Recentemente, o empresário e apresentador de TV Luciano Huck colocou o dedo na ferida da tão mal resolvida questão habitacional no Brasil.
Qualquer ser humano medianamente consciente não tem como pensar em ser feliz enquanto milhões de pessoas se espremem em favelas e cortiços, em vãos de viadutos e, com sorte, se abrigam sob marquises.
País algum se pode definir como nação enquanto situações desumanas como estas estiverem à vista de todos nós. E preocupa saber que muita gente nem mais presta atenção. É drama que se incorporou à paisagem. Um drama que só é sofrido por aqueles que tentam sobreviver em meio a condições abomináveis, sem proteção, conforto ou privacidade, com tios abusando de sobrinhas ou sobrinhos; sem saneamento ou água encanada; com ‘gatos’ em fiações iluminando suas “casas”; com permanente risco de incêndio.
Sempre defendemos que só a moradia digna proporciona a dignidade que toda família merece. Há mais de sete décadas fazemos isso. Mas, por sermos incorporadores, tivemos e continuamos tendo grandes dificuldades em ser ouvidos.
A opinião pública nem imagina que o maior programa habitacional do mundo, o Minha Casa, Minha Vida, nasceu por sugestão nossa para atender à maior demanda do País: cidadãos com renda de zero a 10 salários mínimos. É aí que mora o déficit habitacional de mais de 7 milhões de unidades. Um déficit que seria muito maior se o MCMV não tivesse já entregue mais de 4 milhões moradias. Moradias construídas pelo setor privado, e que respondem por quase 50% do mercado imobiliário da capital paulista. Estranho paradoxo: o ‘especulador’ fazendo casa para pobres…

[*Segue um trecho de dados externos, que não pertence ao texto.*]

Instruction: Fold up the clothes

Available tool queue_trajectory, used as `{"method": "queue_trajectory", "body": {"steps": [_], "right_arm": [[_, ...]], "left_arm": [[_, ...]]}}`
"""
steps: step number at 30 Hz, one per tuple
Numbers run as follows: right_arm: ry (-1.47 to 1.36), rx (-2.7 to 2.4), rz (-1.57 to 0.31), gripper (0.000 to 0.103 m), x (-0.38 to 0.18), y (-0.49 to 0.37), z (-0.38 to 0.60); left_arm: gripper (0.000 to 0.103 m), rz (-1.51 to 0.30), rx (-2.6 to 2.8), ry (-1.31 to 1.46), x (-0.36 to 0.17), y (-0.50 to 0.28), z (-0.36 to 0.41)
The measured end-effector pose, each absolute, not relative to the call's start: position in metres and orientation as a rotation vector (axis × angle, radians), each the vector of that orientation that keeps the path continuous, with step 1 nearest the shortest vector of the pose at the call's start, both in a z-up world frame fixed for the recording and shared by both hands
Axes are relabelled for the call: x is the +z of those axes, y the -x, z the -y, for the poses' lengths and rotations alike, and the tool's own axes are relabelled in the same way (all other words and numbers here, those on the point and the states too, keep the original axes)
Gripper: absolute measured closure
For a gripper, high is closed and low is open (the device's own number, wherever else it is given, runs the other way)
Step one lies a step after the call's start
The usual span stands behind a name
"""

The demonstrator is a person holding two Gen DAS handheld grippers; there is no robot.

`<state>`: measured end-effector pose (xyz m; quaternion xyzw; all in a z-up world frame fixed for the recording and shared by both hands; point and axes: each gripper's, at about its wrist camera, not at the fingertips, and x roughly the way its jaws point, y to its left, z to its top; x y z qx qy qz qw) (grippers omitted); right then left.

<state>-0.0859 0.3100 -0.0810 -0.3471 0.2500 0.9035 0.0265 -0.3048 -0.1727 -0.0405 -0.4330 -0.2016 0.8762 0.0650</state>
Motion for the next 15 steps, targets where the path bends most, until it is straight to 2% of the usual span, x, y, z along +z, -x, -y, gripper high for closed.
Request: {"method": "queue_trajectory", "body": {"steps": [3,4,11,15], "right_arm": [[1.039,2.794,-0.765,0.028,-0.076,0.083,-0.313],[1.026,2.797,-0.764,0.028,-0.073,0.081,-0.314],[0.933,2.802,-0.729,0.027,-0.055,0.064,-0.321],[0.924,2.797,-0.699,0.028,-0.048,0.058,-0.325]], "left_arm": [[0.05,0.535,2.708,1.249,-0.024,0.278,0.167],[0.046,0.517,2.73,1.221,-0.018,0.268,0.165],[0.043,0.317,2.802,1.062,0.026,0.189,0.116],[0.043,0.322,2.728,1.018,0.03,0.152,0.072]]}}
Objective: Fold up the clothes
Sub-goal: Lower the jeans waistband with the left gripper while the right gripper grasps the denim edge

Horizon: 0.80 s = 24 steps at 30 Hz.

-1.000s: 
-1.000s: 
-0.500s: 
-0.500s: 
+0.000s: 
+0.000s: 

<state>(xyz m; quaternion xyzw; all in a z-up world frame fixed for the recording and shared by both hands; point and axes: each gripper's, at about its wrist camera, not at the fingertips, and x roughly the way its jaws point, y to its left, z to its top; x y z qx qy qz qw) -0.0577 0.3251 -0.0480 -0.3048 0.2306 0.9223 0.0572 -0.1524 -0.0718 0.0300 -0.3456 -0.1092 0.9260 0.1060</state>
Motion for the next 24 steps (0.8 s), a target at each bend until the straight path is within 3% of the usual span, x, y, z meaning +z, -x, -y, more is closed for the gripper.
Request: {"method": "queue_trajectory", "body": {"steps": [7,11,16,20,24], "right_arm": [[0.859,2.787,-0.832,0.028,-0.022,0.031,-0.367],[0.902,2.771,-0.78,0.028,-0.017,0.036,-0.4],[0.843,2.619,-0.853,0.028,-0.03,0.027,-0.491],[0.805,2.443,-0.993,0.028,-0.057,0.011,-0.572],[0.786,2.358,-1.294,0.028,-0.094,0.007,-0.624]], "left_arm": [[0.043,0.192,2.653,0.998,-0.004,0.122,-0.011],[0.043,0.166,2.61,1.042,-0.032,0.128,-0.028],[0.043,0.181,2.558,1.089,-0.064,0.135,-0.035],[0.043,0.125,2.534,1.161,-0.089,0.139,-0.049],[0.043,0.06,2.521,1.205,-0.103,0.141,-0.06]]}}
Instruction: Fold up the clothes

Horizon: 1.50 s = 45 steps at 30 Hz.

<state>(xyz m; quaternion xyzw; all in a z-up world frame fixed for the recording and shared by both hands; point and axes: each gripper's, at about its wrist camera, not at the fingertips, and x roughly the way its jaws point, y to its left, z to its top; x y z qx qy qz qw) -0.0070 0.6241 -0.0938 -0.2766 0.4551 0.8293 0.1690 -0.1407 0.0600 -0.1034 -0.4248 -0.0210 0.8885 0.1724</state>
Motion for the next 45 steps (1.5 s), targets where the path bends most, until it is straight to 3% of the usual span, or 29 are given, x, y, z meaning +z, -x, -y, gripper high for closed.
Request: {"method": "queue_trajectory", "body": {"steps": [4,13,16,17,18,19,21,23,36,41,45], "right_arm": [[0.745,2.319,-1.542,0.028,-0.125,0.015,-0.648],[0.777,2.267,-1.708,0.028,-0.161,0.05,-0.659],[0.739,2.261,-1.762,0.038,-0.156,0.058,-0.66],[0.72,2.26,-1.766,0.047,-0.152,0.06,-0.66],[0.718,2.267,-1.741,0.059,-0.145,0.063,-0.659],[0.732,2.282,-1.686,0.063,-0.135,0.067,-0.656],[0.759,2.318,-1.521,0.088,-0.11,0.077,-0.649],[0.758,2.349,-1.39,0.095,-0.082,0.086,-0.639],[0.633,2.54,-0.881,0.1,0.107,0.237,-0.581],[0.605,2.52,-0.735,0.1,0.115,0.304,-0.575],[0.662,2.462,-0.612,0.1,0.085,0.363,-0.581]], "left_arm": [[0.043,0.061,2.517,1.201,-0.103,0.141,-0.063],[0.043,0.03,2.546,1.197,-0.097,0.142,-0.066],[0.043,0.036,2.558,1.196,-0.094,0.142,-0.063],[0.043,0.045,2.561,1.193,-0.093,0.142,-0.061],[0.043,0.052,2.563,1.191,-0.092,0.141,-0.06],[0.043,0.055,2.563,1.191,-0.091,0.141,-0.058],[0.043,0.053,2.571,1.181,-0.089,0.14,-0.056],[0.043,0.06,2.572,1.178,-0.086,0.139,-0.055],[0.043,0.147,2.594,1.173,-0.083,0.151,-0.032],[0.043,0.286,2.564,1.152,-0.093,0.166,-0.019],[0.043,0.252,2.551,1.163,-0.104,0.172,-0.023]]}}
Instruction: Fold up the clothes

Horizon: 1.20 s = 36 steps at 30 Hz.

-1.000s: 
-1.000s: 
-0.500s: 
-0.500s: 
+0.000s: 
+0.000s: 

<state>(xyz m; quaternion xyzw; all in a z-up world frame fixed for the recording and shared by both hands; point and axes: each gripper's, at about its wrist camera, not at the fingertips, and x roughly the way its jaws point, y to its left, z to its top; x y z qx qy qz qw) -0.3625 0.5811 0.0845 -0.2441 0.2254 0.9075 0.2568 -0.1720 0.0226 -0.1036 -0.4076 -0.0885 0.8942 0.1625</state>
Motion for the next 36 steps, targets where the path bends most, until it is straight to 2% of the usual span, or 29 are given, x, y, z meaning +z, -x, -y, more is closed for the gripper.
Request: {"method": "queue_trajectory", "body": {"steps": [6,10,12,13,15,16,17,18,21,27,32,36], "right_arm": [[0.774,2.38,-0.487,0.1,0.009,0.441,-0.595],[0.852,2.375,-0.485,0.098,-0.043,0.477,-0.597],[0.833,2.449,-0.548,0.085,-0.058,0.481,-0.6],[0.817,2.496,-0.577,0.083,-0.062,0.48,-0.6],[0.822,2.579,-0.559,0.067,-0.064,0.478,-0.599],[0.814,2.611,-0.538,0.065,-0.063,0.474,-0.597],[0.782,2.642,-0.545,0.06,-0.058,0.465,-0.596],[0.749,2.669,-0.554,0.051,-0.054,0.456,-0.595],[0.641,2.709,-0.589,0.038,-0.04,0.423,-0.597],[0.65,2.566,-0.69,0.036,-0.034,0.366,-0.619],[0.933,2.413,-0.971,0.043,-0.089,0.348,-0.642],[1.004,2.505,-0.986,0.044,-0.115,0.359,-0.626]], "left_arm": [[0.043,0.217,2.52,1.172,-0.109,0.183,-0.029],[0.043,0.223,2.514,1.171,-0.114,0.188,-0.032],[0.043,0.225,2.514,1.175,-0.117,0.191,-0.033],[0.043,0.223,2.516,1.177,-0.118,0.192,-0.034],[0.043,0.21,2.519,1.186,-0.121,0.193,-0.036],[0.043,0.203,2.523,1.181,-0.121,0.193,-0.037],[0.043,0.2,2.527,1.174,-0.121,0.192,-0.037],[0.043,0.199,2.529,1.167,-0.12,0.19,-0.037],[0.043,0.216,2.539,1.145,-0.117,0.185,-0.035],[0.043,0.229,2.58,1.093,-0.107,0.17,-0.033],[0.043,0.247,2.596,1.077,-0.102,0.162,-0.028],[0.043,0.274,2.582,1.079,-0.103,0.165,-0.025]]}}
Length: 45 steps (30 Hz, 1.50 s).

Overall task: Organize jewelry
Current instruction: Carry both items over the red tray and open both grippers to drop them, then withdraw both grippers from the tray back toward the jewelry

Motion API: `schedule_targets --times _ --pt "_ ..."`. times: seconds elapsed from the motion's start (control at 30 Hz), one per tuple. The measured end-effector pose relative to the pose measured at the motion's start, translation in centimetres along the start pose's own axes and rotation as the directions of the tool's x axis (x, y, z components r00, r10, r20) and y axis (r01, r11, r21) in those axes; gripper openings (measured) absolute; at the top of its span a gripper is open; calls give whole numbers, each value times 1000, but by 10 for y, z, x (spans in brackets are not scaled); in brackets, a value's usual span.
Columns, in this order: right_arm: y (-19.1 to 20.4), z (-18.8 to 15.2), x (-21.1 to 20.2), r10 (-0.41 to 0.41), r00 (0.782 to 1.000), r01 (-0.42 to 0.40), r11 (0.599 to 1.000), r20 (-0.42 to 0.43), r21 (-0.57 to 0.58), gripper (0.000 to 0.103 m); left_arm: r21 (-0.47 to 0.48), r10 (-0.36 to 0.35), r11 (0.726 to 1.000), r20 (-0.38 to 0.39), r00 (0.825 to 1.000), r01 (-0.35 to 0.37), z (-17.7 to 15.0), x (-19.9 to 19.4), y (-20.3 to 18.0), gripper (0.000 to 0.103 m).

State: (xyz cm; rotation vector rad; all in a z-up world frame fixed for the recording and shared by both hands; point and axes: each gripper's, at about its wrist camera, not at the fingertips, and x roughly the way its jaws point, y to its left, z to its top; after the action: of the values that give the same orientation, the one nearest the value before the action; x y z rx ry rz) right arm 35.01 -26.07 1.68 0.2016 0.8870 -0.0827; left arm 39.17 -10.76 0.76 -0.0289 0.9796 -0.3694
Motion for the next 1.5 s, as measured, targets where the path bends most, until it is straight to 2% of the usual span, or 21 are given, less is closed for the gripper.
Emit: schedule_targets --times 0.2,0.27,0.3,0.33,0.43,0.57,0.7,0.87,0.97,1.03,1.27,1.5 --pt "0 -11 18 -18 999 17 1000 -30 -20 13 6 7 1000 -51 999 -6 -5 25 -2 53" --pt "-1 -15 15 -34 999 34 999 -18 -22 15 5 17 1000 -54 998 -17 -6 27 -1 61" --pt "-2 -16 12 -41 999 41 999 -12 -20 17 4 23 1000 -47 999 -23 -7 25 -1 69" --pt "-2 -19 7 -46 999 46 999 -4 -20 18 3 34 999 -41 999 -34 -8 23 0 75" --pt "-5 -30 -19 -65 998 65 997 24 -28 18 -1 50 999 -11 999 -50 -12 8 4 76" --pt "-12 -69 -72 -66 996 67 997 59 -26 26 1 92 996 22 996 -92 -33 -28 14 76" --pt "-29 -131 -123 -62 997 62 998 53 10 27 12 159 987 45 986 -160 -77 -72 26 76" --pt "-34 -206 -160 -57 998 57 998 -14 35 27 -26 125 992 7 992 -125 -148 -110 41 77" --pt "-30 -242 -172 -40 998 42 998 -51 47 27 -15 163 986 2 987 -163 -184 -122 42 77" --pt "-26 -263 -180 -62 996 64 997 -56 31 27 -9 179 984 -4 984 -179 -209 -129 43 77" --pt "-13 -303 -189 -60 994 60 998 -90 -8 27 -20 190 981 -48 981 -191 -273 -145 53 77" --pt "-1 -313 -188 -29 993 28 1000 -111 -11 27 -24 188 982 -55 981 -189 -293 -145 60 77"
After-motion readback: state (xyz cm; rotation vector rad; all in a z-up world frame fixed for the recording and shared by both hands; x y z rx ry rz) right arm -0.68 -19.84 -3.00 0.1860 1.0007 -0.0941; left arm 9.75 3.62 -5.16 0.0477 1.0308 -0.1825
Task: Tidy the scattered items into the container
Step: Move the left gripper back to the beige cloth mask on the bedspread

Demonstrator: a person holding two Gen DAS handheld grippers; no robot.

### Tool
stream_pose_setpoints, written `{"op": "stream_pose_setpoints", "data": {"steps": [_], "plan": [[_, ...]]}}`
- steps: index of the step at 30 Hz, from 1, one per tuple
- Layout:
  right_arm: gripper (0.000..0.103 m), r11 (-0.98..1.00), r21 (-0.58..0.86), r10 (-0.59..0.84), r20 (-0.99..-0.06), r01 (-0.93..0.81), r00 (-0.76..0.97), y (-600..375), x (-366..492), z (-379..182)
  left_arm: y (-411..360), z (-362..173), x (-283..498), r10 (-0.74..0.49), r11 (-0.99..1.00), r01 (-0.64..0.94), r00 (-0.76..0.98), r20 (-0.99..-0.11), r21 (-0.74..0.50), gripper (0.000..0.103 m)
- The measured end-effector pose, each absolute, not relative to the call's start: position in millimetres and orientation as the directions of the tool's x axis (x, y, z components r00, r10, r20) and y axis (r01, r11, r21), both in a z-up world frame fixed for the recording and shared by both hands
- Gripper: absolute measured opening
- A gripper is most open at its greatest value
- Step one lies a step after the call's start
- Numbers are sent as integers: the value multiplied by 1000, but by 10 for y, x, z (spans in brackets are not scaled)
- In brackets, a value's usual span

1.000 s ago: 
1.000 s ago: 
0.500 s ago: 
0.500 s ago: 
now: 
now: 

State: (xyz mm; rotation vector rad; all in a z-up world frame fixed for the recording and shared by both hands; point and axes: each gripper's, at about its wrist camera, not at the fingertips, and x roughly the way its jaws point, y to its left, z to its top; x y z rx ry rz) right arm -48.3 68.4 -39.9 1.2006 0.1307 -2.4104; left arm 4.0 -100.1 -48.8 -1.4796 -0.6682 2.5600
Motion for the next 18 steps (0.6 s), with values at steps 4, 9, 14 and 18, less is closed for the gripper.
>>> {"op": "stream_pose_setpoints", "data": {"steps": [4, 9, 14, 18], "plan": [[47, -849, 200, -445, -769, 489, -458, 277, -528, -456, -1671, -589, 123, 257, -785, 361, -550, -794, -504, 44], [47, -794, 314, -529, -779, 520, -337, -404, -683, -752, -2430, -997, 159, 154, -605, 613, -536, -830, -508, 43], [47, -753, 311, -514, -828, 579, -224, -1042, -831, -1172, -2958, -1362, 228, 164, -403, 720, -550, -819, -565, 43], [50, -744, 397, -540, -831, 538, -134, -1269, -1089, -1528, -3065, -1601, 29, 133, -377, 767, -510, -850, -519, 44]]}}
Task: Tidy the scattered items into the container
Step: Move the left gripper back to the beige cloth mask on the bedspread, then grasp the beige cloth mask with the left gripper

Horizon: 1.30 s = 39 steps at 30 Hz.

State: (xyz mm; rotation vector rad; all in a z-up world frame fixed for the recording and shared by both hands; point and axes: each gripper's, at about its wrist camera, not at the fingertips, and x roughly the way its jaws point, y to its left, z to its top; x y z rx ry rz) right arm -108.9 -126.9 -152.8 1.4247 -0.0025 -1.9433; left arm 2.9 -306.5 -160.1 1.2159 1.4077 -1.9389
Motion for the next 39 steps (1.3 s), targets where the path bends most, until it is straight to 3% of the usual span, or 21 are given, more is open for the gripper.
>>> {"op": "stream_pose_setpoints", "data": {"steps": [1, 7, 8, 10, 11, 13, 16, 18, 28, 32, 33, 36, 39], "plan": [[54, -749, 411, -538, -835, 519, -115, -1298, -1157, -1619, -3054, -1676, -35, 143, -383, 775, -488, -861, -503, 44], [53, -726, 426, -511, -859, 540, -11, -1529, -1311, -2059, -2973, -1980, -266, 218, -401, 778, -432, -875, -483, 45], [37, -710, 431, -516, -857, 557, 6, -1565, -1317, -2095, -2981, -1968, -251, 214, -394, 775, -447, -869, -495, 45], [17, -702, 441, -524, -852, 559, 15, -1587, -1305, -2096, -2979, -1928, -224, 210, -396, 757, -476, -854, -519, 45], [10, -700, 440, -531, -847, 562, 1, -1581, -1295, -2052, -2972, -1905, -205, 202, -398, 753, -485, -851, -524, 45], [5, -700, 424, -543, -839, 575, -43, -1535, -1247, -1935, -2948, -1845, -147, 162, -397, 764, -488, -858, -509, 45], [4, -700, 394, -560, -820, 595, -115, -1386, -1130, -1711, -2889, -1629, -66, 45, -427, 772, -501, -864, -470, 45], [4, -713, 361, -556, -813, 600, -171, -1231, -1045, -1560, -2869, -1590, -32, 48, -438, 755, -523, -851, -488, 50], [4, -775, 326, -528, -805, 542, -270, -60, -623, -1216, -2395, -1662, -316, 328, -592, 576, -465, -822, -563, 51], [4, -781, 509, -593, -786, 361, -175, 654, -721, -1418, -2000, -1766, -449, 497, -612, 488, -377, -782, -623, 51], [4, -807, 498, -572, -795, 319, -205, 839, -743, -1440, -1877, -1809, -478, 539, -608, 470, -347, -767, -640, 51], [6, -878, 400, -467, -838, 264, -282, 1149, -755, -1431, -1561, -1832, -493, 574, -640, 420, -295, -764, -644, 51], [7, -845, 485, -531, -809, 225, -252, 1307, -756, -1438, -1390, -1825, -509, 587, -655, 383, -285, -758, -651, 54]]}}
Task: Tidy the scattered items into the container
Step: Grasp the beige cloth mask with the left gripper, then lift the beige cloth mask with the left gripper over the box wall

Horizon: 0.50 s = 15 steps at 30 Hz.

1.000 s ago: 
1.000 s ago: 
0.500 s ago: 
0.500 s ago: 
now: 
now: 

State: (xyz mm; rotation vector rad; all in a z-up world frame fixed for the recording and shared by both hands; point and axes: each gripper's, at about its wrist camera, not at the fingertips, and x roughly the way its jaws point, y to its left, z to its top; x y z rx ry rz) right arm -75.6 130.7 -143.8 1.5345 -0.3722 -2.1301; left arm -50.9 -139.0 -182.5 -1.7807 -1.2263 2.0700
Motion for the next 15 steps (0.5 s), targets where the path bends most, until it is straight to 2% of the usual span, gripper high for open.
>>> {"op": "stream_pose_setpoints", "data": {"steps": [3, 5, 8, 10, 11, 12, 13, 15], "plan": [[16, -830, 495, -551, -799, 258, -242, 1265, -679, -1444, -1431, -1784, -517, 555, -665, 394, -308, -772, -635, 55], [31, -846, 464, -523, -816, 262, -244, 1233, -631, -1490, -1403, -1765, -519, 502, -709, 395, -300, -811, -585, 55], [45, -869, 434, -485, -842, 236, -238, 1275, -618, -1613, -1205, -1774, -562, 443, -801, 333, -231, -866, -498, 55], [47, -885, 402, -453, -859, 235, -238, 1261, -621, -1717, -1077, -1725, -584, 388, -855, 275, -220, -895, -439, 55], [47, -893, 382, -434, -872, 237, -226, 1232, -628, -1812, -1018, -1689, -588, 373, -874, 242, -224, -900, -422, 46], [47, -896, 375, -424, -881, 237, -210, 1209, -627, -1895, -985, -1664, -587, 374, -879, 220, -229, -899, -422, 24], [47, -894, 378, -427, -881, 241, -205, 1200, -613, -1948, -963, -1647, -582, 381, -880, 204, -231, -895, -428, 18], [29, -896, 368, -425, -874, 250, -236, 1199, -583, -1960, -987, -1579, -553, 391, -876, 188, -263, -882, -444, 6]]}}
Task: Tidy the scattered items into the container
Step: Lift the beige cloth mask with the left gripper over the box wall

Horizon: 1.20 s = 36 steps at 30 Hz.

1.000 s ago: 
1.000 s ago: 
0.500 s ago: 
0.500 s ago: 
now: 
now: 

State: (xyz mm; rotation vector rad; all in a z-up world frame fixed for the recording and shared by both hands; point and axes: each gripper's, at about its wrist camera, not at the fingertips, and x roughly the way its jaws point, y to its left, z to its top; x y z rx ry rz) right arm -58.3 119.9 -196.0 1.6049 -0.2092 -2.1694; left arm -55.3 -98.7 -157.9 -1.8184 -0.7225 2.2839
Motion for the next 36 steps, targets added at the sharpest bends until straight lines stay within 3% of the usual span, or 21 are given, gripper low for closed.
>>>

Em tempos de pandemia, a situação das favelas despertou maior atenção. Um verdadeiro caldeirão de Covid-19 prestes a explodir, ameaçando a vida de seus moradores. Uma explosão impossível de conter, pois os habitantes dessas comunidades precisam comer.
Este é apenas um retrato do momento. Pois, nessas localidades, sempre houve muitos sofrimentos e poucos ouvidos para escutá-los. Passada a pandemia, as chances de tudo voltar ao velho normal são nada remotas.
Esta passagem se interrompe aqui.